Now consider what happens when the weights vary over time. We must ask, why do they vary. There are two possible answers: (1) the underlying population remains invariant but attrition affects our sample and (2) our sample remains whole but the underlying population changes. Both are complicated issues. Actually, we could combine (1) and (2) into another case where new members are added to our sample at a later date, generally to offset attrition effects (1).

These are hard questions, so let us just take case (2) and illustrate:

Pretend that we draw a sample of banks that we will follow over the next 6 years. Pretend that at some point the underlying distribution of banks changes—let’s use the banks’ size. Pretend that there are just two types of banks, small ones and large ones and, at some point, something changes and 80% of the small banks disappear (merge with large ones).

We will pretend there are lots of banks and that our sample is so small relative to the population that none of the banks in our sample are affected by this.

Consider the following possibilities:

- Scenario A: We select our sample on Monday, mail our first surveys on Tuesday, and while the surveys are in the mail, all the mergers happen.
- Scenario B: The mergers occur soon after the surveys are mailed back to us.
- Scenario C: The mergers occur 5 years after the conclusion of our study.
- Scenario D: The mergers occur the day after the conclusion of our study.
- Scenario E: The mergers occur the day before the conclusion of our study.
- Scenario F: The mergers occur 3 years into our study.

The point is that the solution to each of these cases is unlikely to be plugging some number, w, into the same formula.

Adding weights to the GEE calculation of the panel data GLM is not easy
because of the form of the equation. Note the update calculation for beta
in Methods and Formulas of [XT] xtgee (*Stata
Longitudinal/Panel Data Reference Manual*, p. 131) that is written as

b_{j+1}= b_{j}− (Σ_{i=1}^{m}D' V^{-1}D)^{-1}(Σ_{i=1}^{m}D' V^{-1}S)

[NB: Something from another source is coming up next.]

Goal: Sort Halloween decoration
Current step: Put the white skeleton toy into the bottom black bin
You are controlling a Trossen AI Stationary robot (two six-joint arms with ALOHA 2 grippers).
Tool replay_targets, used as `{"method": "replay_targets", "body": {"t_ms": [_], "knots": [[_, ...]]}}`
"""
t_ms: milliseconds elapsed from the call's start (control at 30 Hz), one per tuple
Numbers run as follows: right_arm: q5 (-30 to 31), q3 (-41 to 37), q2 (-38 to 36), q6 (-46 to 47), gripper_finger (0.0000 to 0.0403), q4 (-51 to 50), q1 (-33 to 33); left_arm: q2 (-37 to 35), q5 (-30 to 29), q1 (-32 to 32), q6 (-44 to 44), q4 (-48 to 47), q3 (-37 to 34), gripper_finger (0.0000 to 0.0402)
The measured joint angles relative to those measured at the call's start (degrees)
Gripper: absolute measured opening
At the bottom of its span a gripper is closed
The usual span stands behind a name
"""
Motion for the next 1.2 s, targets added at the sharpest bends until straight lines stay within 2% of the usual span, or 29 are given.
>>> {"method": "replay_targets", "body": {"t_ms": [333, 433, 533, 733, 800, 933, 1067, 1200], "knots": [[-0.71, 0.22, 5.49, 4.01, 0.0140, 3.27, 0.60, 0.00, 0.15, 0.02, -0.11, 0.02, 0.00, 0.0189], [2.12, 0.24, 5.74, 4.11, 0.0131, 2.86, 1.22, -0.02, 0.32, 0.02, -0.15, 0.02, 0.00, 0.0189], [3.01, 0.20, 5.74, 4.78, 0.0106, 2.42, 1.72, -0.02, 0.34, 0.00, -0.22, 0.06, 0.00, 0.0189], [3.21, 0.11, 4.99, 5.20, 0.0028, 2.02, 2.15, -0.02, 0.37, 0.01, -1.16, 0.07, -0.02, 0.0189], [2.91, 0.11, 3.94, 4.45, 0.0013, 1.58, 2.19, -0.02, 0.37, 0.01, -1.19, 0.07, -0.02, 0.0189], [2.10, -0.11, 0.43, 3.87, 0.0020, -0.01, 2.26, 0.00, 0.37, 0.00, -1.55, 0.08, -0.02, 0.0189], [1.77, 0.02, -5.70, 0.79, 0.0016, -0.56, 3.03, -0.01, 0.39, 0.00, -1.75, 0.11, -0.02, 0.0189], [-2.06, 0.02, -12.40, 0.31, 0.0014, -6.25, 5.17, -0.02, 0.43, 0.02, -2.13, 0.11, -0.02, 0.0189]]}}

This equation is analogous to the

(X'X)^{-1}(X'Y)

calculation for linear regression. Here is the formula for the V term (also on page 131):

V = A^{1/2}R A^{1/2}

Each of the terms is for a panel that is of size n_{i} x
n_{i} (and so really should be subscripted by i).

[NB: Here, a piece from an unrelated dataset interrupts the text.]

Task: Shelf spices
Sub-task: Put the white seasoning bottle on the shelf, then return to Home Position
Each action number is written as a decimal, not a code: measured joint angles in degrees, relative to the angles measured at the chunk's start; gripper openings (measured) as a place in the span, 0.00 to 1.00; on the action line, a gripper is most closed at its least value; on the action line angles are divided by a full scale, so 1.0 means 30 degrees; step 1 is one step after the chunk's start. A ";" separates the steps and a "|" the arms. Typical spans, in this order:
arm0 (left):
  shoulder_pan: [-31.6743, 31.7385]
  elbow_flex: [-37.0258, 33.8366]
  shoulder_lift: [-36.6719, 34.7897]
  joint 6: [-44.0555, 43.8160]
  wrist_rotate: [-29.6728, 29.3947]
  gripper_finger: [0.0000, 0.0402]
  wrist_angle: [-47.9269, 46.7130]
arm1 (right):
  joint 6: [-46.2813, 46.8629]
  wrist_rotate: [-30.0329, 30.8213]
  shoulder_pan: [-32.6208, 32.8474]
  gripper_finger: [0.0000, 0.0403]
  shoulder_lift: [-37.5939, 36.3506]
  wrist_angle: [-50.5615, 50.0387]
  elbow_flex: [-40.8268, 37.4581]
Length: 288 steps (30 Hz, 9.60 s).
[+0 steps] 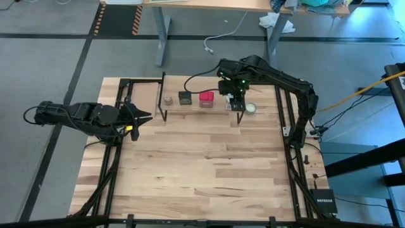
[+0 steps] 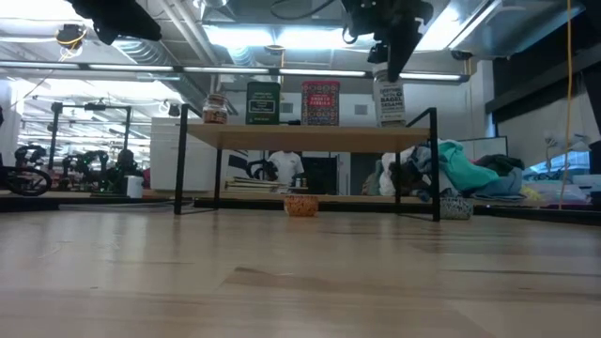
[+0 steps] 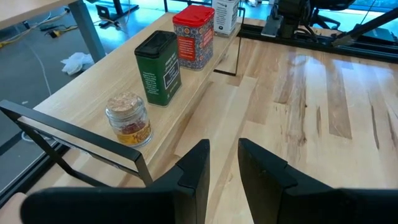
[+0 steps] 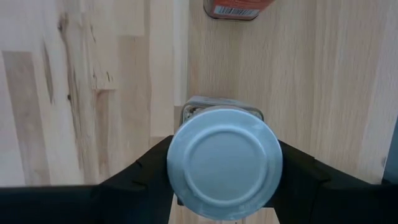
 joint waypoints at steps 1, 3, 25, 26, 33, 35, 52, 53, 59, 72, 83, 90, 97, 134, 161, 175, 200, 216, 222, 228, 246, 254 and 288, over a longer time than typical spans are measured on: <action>-0.0004 0.0000 0.0000 0.0000 -0.0004 0.19 -0.0017 | 0.0000 0.0003 0.0000 0.51 0.0000 0.0043 0.0000; -0.0004 0.0000 0.0000 0.0000 -0.0004 0.19 -0.0022 | 0.0000 0.0007 0.0000 0.51 0.0000 0.0068 -0.0007; -0.0004 0.0000 0.0000 -0.0226 -0.0004 0.19 -0.0408 | 0.2121 0.0525 0.0036 0.86 -0.0015 0.0347 0.0071; -0.0002 0.0000 0.0000 -0.0226 -0.0004 0.19 -0.0403 | 0.2127 0.0604 0.0030 0.84 -0.0015 0.0239 0.0289; -0.0004 0.0000 0.0000 -0.0211 -0.0004 0.19 -0.0408 | 0.2135 0.0965 0.0029 0.76 -0.0036 -0.0376 0.2972; -0.0003 0.0000 0.0000 -0.0204 -0.0005 0.19 -0.0408 | 0.2146 0.1305 0.0036 0.76 -0.0040 -0.0559 0.4023; -0.0003 0.0000 0.0000 0.0053 -0.0018 0.19 -0.0845 | 0.2651 0.1355 0.5502 0.18 -0.0466 0.0277 0.7140; -0.0004 0.0000 0.0000 0.0072 -0.0012 0.19 -0.0851 | 0.2624 0.1369 0.6033 0.10 -0.0445 0.0364 0.7140; -0.0060 -0.0007 -0.0328 0.1375 -0.0032 0.19 0.0219 | 0.3209 0.5571 0.9397 0.02 -0.0242 0.0697 0.6623; -0.2430 0.0000 -0.6273 0.5279 -0.1373 0.01 0.2437 | 0.6442 1.2781 1.3918 0.01 -0.7394 0.0451 0.6518; -0.2416 -0.2076 -1.0695 0.7362 -0.1551 0.00 0.3799 | 0.9731 1.9082 2.0511 0.00 -1.7260 0.4046 -0.5015; -0.2416 -0.3024 -1.0644 0.7571 -0.1505 0.00 0.4392 | 0.5379 2.0337 2.2849 0.00 -2.4862 1.5259 -1.7557; -0.2416 -0.5130 -1.0622 0.8139 -0.0705 0.00 0.6020 | 0.2535 1.4796 2.2906 0.00 -3.0198 2.3728 -2.5486; -0.2317 -0.8673 -1.0644 0.8276 0.0724 0.00 0.9203 | 0.5668 0.3223 1.0888 0.00 -3.4009 2.7878 -3.2924; -0.1432 -1.0205 -1.0652 0.7009 -0.0778 0.00 0.9537 | 0.6885 -0.1312 0.5377 0.00 -3.4046 2.9388 -3.5561; -0.1432 -1.3092 -1.0644 0.8155 0.1345 0.00 1.1782 | 0.6701 -0.2965 0.5373 0.00 -3.4046 2.8765 -3.5991; 0.2844 -1.3078 -1.0526 0.6823 0.5427 0.00 1.0069 | 0.8116 -0.8232 -0.1317 0.00 -3.4046 3.0559 -3.7324; 0.3362 -1.3085 -0.9602 0.3286 0.5552 0.00 1.0047 | 0.8881 -0.5996 -0.1996 0.00 -3.2458 3.0449 -3.7339; 0.3362 -1.3085 -0.9602 0.3286 0.5555 0.00 1.0047 | 0.8881 -0.5989 -0.1996 0.00 -3.2465 3.0505 -3.7354; 0.3347 -1.3092 -0.9602 0.2899 0.5555 0.00 1.0047 | 0.9332 -0.4745 -0.1989 0.00 -3.2465 3.0437 -3.7361; 0.3347 -1.3100 -0.9602 0.3016 0.5555 0.00 1.0040 | 1.0615 -0.4277 -0.1989 0.09 -3.2465 3.0375 -3.7361; 0.3347 -1.3100 -0.9602 0.3016 0.5562 0.00 1.0040 | 1.0615 -0.4283 -0.1989 0.09 -3.2465 3.0376 -3.7361; 0.3347 -1.3107 -0.9602 0.3009 0.5562 0.00 1.0033 | 1.0622 -0.4284 -0.1989 0.09 -3.2465 3.0369 -3.7354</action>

So, the question becomes, “Where do the weights fit in the calculation of V?”

If the panels are weighted (weights are constant within panels), then the
addition of weights is clear, as we can multiply this panel calculation by a
constant, but if the weights are allowed to be subject specific, it is not
clear how they affect the calculation of **V**. Adding subject-specific
weights is a difficult problem and is unsolved as far as we know.